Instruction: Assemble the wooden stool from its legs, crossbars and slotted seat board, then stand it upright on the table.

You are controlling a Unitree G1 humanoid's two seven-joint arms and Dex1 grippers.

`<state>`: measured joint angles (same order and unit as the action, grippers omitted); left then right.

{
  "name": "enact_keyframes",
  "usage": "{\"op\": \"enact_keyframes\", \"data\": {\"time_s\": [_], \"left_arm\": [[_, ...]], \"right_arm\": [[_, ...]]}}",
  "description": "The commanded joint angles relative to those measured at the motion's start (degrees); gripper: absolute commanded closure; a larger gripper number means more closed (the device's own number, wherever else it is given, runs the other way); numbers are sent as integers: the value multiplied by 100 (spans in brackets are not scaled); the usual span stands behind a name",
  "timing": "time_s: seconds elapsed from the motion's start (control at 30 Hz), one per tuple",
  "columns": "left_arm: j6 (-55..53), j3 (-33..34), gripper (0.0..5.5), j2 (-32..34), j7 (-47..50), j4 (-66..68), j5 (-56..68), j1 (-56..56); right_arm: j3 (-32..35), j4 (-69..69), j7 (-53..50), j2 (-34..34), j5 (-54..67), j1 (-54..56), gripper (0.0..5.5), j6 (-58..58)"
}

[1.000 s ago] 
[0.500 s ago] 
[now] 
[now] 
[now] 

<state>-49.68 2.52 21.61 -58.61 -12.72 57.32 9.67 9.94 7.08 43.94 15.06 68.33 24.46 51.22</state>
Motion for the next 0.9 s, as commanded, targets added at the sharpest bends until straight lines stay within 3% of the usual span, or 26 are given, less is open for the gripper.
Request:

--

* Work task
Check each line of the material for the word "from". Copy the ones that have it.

* Response
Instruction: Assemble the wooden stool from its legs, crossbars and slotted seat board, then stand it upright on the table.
  "timing": "time_s: seconds elapsed from the motion's start (control at 30 Hz), one per tuple",

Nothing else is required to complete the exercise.